Mann Lake's CA Location
Mann Lake’s CA location is in an industrial park; it’s mostly warehouse.

From the outside, the place didn’t look very exciting. The parking area out front was completely empty. But when I walked inside, I think my jaw must have dropped. Every single item in their extensive catalog was fully assembled and on display in neatly organized aisles.

Inside Mann Lake
Frames and foundations

Inside Mann Lake
Covers and bottoms.

Inside Mann Lake
Hive bodies.

Kid in a candy store, is the phrase that came to mind. I felt like a crazy tourist taking pictures, but I have some beekeeping friends who would really appreciate seeing what I’d seen.
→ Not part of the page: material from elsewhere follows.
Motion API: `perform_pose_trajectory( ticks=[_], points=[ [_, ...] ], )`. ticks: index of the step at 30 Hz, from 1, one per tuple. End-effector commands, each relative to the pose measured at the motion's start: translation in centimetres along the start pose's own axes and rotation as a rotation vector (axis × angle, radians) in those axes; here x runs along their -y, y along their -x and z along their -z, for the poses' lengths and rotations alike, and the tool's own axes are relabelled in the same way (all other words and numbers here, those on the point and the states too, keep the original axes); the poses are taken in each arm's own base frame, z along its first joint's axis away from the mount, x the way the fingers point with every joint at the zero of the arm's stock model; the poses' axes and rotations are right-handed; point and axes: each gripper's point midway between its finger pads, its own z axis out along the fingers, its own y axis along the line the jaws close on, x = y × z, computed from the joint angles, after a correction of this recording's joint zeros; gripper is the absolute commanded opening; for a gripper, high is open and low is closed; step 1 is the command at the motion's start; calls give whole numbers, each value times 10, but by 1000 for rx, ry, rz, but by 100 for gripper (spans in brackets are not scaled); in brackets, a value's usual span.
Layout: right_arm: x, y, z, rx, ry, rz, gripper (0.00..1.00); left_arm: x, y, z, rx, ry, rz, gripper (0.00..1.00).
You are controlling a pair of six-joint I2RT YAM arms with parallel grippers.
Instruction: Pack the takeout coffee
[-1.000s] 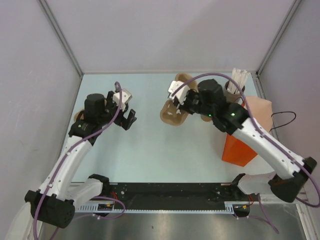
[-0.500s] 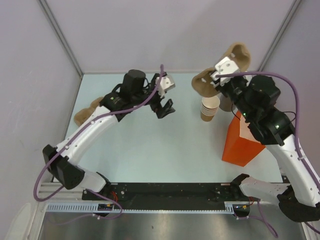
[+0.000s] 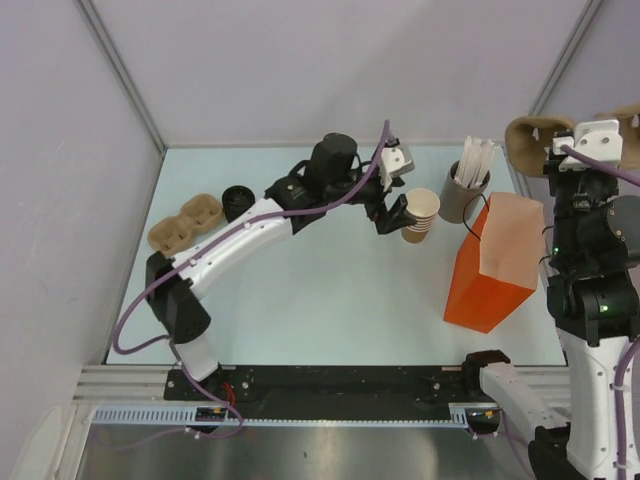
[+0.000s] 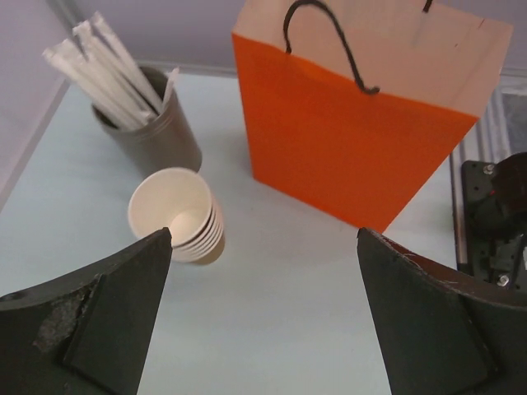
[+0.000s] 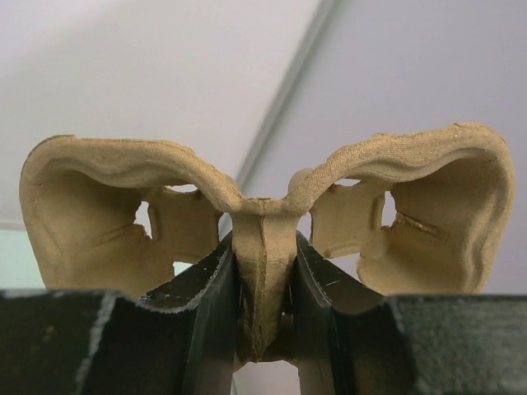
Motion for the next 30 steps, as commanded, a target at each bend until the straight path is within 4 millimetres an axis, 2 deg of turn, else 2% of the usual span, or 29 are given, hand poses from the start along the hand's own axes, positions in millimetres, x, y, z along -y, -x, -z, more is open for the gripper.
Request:
perform_pose_trajectory(
  ticks=[1, 2, 3, 5, 6, 9, 16, 21, 27, 30],
  points=[
    [27, -9, 4, -8, -106, -49, 33, 19, 47, -26, 135, -142, 45, 99],
    [26, -10, 6, -11, -103, -63, 33, 21, 51, -30, 144, -166, 56, 99],
    [32, -13, 8, -19, -121, -59, 33, 23, 69, -30, 184, -195, 50, 99],
    [39, -15, 11, -29, -147, -56, 33, 26, 68, -42, 184, -244, 96, 99],
    [40, -16, 12, -30, -149, -60, 33, 32, 76, -40, 201, -287, 108, 100],
    [41, -19, 9, -35, -152, -70, 34, 40, 81, -45, 219, -346, 161, 100],
    [40, -23, 7, -40, -139, -103, 34, 63, 75, -60, 190, -393, 156, 99],
    [36, -22, 9, -34, -115, -110, 34, 63, 69, -78, 182, -383, 182, 99],
    [30, -22, 11, -33, -83, -121, 34, 60, 74, -95, 198, -355, 167, 99],
    [27, -20, 11, -28, -67, -130, 34, 56, 69, -103, 195, -341, 161, 92]
  ],
)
I walked up and down the aisles, seeing firsthand all the equipment I’d seen in their catalog. While some of it wasn’t a big deal — after all, if you’ve seen one standard Langstroth hive body, you’ve seen them all — other items were great to see and touch: propolis collectors, queen cages, honey extractors.

When a sales guy — who turned out to be the sales manager — asked if I needed any help, I asked him to show me the pollen collectors. I wanted an easy solution but apparently there isn’t any. Still, I got to see how the commonly used pollen traps work. The catalog doesn’t really make it obvious.

I wound up buying a frame puller — which I’ve been wanting for a while — and a few other odds and ends that wouldn’t add up to the $100 amount I’d need for free shipping anyway. The sales manager checked out my purchase and looked me up in the computer system and offered to apply my “bee bucks” to the purchase, saving me $25. Sweet!

It was a good experience and I’m sure I’ll be back before I head home. After all, I was crazy enough to bring my beehives with me on this trip and I’m sure I’ll need one or two more things as they enjoy the early spring and start strengthening their hives. Who knows? I might even be ready to extract some honey before I leave.

Oh, and if you’re wondering why Mann Lake chose this location for their California warehouse/store, I can guess. Woodland is near the heart of California’s almond country. My 5,000 or so bees, just recovering from a northwest winter, are only a handful of the 31 billion bees from all over the country that are here right now.